### Work instruction
Given the entries that follow, write out exactly the lines starting at the one containing "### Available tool" and ending at the one containing "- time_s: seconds", both ends included, and only those.

### Supplied data
——

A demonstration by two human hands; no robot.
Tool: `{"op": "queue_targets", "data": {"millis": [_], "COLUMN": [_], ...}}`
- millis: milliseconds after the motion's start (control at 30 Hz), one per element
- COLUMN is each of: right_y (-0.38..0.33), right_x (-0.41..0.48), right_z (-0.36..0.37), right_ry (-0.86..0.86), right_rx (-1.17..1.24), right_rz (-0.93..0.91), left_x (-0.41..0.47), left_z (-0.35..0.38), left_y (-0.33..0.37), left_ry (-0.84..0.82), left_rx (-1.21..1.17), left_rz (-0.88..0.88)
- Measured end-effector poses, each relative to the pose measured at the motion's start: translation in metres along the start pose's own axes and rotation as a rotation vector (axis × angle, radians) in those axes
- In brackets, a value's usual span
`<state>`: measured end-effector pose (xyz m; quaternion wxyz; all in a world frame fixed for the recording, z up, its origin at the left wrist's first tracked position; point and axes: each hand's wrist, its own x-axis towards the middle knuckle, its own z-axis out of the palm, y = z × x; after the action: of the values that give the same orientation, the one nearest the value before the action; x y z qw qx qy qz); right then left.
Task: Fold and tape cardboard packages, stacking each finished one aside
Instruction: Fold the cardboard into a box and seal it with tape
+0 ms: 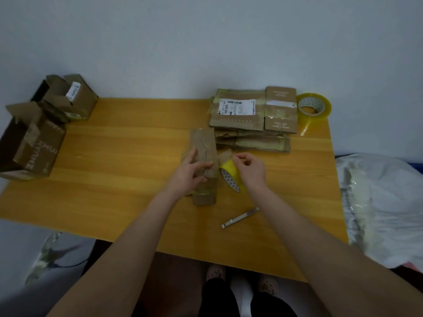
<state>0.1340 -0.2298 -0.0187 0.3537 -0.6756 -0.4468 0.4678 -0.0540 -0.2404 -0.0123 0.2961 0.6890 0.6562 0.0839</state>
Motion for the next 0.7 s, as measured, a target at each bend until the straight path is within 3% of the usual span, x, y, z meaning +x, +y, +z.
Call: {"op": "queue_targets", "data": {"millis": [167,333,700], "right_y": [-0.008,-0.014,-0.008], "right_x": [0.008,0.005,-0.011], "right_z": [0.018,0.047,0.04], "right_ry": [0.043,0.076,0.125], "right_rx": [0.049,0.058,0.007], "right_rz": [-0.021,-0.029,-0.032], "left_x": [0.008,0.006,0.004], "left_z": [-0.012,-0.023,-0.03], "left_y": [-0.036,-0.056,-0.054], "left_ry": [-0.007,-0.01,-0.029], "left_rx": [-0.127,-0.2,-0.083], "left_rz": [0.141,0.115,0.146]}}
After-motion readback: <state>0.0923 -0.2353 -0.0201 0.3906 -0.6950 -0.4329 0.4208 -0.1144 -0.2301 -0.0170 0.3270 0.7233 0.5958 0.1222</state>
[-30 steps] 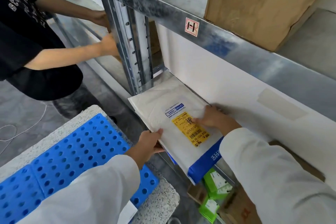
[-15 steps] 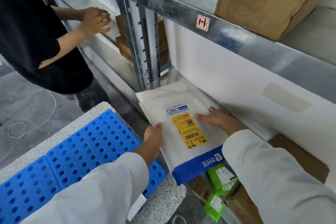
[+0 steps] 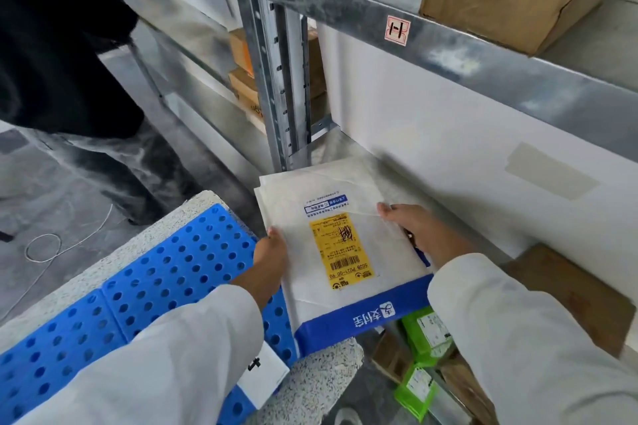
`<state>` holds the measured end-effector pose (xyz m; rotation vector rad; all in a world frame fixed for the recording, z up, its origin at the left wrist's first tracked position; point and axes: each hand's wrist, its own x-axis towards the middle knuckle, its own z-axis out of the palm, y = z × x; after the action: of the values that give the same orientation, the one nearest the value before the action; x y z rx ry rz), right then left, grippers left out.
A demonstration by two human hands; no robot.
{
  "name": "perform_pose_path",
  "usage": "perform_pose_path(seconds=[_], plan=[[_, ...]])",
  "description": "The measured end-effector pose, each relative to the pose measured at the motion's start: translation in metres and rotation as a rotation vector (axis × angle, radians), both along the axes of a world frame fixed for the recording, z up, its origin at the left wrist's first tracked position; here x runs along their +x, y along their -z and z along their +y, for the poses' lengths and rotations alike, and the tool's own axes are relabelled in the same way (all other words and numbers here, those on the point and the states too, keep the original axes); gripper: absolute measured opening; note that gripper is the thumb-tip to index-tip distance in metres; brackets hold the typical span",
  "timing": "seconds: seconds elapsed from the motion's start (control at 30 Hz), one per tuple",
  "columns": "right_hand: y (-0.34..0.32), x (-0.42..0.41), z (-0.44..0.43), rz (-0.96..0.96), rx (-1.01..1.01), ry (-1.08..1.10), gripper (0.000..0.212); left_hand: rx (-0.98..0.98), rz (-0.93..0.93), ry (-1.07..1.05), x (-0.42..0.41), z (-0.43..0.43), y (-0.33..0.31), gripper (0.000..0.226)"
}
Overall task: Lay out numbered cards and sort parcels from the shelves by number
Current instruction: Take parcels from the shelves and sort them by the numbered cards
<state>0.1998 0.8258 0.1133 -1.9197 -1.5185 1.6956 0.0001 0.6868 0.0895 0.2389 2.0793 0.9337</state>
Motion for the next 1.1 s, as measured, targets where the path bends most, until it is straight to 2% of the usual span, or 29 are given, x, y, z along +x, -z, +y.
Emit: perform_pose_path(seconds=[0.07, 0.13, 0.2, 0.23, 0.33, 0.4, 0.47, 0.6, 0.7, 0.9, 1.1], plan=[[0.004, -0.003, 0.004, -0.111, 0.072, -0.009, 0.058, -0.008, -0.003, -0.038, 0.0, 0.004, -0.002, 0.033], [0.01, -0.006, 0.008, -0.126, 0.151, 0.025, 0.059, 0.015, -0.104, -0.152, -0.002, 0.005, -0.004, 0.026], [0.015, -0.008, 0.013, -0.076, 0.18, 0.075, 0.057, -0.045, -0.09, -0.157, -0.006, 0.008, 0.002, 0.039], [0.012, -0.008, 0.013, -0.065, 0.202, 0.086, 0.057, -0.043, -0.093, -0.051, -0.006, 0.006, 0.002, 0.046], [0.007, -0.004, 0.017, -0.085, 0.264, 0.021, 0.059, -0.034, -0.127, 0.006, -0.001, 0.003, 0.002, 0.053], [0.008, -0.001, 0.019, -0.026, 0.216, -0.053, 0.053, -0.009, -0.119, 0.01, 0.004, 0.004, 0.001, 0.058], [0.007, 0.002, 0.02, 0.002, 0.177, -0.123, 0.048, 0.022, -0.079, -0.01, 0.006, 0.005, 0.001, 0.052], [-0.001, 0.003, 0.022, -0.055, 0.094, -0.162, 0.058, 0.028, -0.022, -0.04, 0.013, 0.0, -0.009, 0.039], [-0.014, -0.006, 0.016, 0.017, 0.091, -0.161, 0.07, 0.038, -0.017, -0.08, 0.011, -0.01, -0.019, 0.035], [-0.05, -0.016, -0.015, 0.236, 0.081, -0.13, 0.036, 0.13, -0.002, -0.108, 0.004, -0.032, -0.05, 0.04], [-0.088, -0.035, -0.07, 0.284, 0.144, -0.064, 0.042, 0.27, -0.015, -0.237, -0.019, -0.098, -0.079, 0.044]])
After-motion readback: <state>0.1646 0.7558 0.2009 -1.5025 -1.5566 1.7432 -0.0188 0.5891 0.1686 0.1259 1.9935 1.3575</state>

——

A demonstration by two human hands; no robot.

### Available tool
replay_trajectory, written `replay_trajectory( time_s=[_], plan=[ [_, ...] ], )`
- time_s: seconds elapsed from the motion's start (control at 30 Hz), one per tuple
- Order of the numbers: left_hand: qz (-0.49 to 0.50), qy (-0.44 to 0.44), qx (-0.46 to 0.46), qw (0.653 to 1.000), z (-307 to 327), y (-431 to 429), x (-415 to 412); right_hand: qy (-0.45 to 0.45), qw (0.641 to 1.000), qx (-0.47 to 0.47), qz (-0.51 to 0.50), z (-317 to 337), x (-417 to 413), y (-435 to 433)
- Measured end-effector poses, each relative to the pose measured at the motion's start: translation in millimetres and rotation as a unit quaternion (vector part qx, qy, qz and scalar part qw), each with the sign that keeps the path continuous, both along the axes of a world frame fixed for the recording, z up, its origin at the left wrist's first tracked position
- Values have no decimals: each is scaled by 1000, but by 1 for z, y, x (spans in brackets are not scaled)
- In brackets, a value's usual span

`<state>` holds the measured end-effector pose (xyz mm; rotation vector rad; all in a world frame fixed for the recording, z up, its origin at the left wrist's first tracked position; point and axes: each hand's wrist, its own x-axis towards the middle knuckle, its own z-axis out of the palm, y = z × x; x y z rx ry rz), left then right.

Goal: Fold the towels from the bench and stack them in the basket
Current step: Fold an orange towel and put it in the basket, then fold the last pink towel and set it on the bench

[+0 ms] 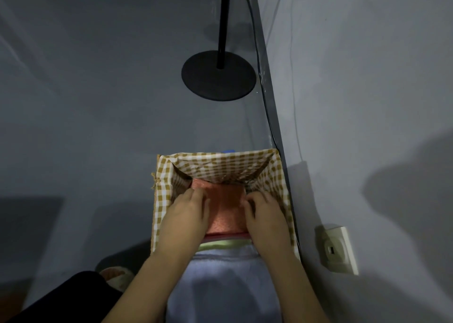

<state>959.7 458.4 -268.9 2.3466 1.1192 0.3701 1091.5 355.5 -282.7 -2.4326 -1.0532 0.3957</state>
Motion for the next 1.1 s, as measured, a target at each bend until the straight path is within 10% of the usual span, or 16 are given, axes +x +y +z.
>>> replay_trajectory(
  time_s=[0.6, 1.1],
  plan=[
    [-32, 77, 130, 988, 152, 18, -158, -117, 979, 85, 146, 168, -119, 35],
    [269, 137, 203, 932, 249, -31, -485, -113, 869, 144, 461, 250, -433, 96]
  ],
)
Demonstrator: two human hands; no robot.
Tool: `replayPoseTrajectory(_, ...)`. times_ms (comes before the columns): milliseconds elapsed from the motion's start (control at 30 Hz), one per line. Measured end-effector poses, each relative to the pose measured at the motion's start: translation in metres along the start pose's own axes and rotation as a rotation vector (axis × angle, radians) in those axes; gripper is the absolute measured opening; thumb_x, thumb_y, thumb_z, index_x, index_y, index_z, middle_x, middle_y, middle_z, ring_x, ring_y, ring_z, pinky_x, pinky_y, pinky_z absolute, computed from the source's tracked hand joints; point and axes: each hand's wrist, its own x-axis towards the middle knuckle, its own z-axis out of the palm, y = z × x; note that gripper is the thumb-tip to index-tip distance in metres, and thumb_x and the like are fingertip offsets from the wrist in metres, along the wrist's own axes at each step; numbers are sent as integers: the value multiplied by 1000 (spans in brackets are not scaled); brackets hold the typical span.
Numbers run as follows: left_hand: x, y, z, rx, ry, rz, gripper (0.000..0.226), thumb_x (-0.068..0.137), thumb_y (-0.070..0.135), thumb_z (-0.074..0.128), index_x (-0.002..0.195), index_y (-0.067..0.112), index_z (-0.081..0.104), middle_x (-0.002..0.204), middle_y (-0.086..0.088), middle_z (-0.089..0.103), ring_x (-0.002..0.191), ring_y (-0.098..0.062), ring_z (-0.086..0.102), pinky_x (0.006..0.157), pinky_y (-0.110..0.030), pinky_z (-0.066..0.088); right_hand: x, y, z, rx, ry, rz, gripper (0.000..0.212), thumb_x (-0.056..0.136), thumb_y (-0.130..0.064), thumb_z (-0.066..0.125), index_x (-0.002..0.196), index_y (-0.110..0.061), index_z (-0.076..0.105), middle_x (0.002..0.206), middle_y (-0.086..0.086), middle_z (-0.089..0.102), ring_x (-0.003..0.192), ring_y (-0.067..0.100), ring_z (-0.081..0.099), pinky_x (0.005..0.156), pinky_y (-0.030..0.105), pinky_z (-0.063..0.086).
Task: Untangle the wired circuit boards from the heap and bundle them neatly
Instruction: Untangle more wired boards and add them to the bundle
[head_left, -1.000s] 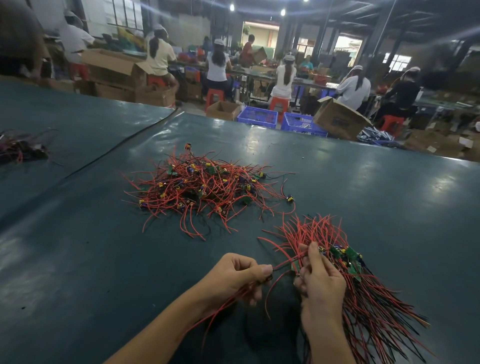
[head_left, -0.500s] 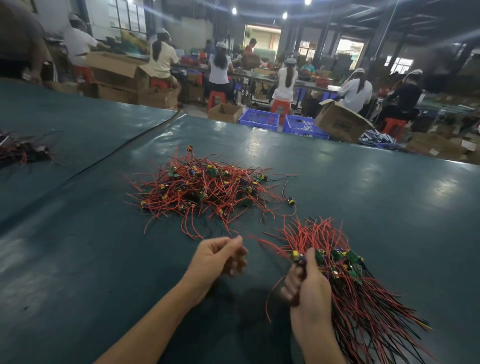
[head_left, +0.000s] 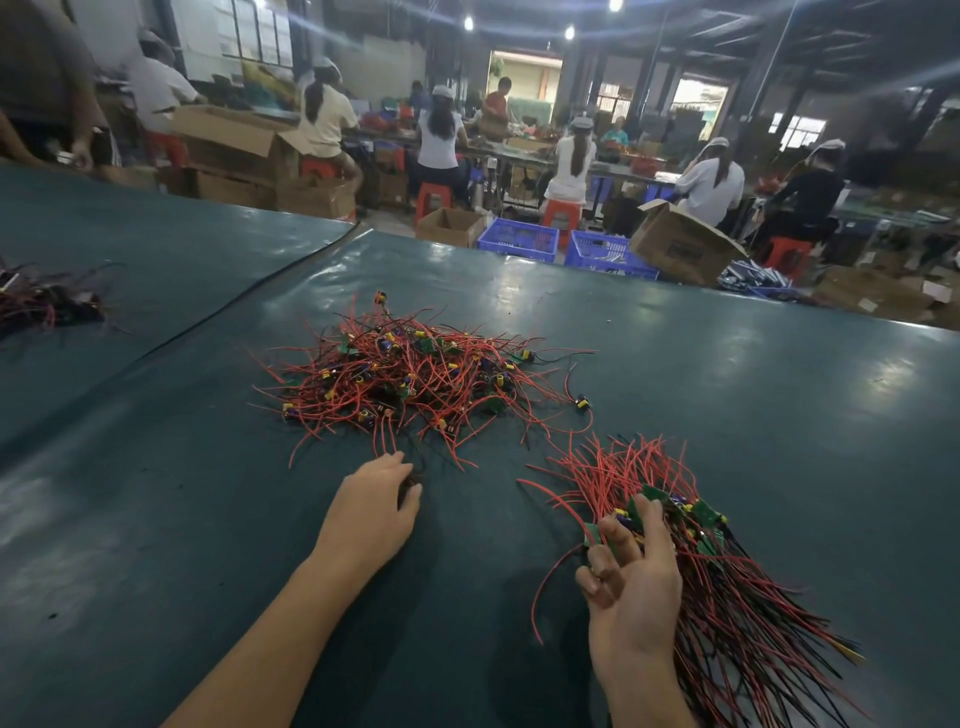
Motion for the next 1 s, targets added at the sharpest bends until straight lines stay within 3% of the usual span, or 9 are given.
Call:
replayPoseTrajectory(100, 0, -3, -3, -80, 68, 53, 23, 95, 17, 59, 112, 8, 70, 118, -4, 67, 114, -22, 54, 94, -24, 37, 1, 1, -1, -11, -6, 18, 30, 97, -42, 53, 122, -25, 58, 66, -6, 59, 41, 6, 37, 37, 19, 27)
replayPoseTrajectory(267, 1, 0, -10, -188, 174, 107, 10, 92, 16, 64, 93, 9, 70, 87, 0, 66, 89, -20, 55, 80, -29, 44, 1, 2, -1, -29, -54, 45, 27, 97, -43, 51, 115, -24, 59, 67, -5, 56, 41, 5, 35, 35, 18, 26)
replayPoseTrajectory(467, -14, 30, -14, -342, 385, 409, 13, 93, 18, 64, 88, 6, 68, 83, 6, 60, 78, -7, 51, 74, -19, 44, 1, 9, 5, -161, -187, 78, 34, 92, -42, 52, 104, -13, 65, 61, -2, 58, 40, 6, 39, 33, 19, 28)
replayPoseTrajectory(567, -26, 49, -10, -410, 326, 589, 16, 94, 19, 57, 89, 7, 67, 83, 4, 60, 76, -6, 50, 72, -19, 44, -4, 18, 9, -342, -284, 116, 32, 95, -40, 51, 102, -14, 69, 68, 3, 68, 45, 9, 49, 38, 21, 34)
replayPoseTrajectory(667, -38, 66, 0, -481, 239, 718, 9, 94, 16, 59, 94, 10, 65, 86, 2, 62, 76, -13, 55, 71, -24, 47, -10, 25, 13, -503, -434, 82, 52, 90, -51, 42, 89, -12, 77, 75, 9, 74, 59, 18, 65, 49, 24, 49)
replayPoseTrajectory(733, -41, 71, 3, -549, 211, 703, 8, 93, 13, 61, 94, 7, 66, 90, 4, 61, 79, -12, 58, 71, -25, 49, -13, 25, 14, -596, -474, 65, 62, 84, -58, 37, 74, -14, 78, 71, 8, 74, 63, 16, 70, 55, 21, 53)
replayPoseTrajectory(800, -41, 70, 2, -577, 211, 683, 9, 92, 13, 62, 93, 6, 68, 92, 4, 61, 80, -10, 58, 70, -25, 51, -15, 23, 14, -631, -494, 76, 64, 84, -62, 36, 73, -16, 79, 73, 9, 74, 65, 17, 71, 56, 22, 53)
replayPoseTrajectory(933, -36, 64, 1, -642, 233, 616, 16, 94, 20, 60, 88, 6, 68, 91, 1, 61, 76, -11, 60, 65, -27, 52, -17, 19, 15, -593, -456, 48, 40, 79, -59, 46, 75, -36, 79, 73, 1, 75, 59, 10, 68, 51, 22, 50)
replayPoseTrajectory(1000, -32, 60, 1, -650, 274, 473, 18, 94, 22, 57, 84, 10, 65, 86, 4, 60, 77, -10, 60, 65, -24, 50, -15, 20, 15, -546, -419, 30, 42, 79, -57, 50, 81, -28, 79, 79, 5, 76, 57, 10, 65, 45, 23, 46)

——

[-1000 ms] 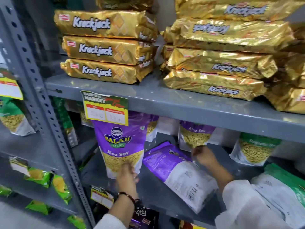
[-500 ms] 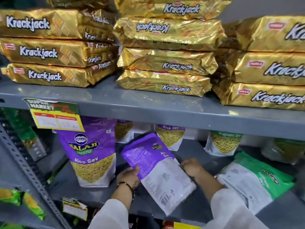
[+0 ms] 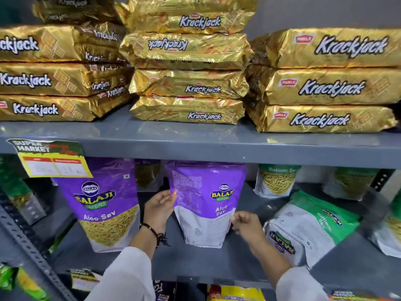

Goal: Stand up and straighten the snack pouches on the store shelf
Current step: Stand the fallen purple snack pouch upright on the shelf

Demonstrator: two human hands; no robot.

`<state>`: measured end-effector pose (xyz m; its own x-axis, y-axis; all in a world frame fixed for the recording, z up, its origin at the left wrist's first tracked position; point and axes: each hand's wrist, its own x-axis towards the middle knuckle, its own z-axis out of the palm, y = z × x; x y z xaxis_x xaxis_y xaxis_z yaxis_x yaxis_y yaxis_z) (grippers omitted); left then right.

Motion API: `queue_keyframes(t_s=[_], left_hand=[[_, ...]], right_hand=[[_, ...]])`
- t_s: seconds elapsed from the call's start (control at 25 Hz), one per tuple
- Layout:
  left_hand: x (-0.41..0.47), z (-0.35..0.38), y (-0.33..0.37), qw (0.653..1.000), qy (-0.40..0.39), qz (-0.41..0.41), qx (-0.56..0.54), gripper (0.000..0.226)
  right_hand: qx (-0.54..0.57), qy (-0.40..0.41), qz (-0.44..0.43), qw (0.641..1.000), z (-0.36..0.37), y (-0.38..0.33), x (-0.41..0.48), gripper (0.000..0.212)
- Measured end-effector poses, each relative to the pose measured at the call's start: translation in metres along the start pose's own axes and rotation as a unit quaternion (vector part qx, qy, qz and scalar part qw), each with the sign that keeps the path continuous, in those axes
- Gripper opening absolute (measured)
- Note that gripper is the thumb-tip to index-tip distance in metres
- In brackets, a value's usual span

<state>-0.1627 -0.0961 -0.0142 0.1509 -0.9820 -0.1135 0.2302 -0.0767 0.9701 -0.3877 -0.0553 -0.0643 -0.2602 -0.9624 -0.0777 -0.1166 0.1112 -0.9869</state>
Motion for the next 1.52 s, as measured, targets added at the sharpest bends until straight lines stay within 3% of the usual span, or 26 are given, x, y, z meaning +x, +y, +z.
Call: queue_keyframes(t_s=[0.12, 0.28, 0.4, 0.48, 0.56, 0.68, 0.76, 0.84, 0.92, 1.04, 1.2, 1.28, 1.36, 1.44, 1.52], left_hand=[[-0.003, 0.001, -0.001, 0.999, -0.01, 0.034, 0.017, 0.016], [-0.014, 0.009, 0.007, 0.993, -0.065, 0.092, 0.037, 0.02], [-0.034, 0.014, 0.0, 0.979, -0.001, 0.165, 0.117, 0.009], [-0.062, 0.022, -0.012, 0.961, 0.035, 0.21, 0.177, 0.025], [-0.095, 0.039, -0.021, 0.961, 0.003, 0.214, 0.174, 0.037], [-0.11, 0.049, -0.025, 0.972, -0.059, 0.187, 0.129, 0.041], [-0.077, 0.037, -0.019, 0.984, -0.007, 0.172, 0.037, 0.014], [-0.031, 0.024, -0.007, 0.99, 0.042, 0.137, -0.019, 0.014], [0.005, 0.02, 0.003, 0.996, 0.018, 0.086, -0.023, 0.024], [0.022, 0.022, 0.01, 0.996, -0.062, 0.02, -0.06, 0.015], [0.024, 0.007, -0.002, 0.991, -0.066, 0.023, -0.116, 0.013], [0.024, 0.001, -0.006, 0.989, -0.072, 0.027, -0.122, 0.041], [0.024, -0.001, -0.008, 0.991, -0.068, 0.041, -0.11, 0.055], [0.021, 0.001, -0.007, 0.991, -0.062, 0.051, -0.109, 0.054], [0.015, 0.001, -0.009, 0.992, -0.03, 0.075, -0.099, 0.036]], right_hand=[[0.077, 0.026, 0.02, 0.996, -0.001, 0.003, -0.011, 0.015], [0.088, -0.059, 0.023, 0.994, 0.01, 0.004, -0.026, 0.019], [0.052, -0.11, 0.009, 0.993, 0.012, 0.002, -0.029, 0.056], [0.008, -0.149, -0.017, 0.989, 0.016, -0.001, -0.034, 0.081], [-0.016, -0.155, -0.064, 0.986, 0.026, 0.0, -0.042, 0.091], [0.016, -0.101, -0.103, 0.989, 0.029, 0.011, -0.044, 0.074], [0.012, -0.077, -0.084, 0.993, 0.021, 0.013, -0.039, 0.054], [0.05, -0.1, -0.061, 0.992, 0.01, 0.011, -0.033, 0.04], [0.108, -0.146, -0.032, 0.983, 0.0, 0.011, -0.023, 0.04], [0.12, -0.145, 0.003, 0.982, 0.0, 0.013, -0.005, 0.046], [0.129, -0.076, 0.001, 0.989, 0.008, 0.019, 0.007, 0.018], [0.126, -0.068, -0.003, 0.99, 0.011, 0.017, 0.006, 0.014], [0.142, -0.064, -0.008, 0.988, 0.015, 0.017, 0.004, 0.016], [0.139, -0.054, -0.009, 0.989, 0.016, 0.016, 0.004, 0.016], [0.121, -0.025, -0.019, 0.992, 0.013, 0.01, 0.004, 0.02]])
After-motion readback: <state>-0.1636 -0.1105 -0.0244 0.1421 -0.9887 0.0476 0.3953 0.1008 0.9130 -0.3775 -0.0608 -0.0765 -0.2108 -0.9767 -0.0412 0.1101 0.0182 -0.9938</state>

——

### Expected answer
### Available tool
replay_trajectory, written `replay_trajectory( time_s=[_], plan=[ [_, ...] ], )`
- time_s: seconds elapsed from the motion's start (control at 30 Hz), one per tuple

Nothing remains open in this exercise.